| WHAT NEEDS TO BE DONE |
In the data below, find the line containing "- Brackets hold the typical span", then set down that line and every later line up to and including the line containing "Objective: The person", exactly.
※ ※ ※
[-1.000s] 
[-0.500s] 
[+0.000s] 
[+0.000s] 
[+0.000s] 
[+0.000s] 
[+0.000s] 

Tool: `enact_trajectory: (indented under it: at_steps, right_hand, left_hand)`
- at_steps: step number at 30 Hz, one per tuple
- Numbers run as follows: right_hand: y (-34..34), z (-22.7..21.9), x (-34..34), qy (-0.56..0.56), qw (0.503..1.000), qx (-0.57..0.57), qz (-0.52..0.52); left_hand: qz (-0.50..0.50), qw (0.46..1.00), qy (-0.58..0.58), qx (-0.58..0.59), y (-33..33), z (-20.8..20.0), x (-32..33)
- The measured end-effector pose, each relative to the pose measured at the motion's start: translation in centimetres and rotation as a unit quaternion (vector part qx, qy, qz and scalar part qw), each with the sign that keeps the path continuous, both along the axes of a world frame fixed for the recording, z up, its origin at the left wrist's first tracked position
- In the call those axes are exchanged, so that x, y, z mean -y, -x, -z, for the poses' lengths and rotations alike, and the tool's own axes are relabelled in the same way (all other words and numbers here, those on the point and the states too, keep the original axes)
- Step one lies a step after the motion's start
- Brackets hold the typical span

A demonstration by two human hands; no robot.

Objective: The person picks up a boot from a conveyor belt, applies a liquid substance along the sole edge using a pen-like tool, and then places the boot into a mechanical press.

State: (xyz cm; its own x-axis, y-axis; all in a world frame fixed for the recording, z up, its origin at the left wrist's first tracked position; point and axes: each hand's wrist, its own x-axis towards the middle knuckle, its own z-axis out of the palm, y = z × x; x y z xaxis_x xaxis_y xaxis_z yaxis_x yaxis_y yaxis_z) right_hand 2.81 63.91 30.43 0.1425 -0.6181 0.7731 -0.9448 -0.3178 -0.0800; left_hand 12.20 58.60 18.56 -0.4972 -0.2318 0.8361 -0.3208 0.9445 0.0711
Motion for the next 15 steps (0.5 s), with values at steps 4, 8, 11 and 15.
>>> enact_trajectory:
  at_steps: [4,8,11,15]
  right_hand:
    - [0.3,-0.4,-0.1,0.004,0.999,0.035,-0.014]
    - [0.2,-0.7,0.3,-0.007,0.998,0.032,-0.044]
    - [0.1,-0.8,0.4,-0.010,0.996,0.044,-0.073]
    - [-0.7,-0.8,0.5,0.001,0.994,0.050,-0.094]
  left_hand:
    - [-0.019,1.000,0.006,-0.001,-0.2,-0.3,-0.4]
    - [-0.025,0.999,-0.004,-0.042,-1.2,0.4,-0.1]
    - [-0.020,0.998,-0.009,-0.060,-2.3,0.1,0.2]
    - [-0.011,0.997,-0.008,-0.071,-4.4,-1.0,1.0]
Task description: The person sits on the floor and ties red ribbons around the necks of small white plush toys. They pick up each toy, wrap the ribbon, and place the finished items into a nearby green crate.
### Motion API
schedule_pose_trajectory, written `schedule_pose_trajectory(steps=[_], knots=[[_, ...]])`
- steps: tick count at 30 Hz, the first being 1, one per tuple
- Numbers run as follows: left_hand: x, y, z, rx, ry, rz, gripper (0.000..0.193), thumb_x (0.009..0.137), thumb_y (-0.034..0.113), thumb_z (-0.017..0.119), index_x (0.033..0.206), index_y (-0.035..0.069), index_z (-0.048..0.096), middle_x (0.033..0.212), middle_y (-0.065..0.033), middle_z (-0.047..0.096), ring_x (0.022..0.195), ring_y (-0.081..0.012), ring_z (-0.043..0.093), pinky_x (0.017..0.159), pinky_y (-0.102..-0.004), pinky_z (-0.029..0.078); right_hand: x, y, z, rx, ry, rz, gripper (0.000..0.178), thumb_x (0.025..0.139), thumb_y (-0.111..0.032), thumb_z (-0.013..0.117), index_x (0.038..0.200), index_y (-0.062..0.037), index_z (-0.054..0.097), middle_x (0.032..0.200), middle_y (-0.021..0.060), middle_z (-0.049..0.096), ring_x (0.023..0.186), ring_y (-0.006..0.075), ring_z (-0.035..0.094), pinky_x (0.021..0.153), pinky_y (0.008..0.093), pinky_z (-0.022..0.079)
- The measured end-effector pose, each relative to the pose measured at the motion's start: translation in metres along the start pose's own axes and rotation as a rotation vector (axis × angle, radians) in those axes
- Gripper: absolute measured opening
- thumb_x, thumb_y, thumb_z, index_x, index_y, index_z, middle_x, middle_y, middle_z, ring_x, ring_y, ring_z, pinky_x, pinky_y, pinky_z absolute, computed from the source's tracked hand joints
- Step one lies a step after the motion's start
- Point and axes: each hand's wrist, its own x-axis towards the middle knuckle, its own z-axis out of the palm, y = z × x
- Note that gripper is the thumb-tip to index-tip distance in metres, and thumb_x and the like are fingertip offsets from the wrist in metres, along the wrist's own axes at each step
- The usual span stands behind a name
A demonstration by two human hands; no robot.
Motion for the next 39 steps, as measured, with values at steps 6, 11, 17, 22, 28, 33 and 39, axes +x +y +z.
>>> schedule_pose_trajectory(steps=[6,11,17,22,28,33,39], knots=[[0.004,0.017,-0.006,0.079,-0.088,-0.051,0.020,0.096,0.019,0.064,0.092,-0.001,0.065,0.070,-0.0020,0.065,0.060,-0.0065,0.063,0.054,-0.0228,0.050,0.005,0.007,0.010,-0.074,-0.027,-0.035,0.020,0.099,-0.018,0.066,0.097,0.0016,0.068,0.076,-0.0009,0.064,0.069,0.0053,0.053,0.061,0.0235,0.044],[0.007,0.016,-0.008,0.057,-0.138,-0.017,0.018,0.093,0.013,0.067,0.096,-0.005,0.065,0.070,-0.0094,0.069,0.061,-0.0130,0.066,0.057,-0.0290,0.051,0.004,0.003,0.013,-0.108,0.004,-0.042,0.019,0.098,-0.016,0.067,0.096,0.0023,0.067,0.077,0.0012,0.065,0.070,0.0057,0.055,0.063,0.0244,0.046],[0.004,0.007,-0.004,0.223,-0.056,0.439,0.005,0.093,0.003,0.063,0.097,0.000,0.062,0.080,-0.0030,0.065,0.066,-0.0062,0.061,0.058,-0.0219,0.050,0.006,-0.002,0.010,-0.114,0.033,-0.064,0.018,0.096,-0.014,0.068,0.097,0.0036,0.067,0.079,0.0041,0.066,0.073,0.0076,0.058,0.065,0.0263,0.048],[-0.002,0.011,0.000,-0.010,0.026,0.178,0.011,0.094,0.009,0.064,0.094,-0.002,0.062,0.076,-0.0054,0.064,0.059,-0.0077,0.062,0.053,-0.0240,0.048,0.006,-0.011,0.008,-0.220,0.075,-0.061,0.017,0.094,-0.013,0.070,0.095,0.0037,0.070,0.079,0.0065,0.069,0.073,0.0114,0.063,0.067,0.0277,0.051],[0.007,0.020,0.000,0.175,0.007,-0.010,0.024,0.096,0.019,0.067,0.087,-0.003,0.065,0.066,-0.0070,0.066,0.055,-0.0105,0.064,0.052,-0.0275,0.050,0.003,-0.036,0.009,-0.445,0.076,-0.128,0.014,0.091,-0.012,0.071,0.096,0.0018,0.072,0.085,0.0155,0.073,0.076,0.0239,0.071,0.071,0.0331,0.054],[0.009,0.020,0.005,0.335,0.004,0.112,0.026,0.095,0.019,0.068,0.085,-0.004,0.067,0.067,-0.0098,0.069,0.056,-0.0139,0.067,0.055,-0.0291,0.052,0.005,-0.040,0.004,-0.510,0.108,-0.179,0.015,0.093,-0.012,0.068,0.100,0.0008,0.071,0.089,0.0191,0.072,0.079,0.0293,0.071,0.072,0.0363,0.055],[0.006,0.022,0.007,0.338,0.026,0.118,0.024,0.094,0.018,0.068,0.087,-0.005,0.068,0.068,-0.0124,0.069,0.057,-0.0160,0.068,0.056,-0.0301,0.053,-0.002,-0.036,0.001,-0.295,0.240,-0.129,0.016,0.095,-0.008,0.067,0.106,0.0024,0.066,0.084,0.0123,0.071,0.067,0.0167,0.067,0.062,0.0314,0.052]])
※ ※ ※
| WRITTEN REPLY |
- Brackets hold the typical span

A demonstration by two human hands; no robot.

Objective: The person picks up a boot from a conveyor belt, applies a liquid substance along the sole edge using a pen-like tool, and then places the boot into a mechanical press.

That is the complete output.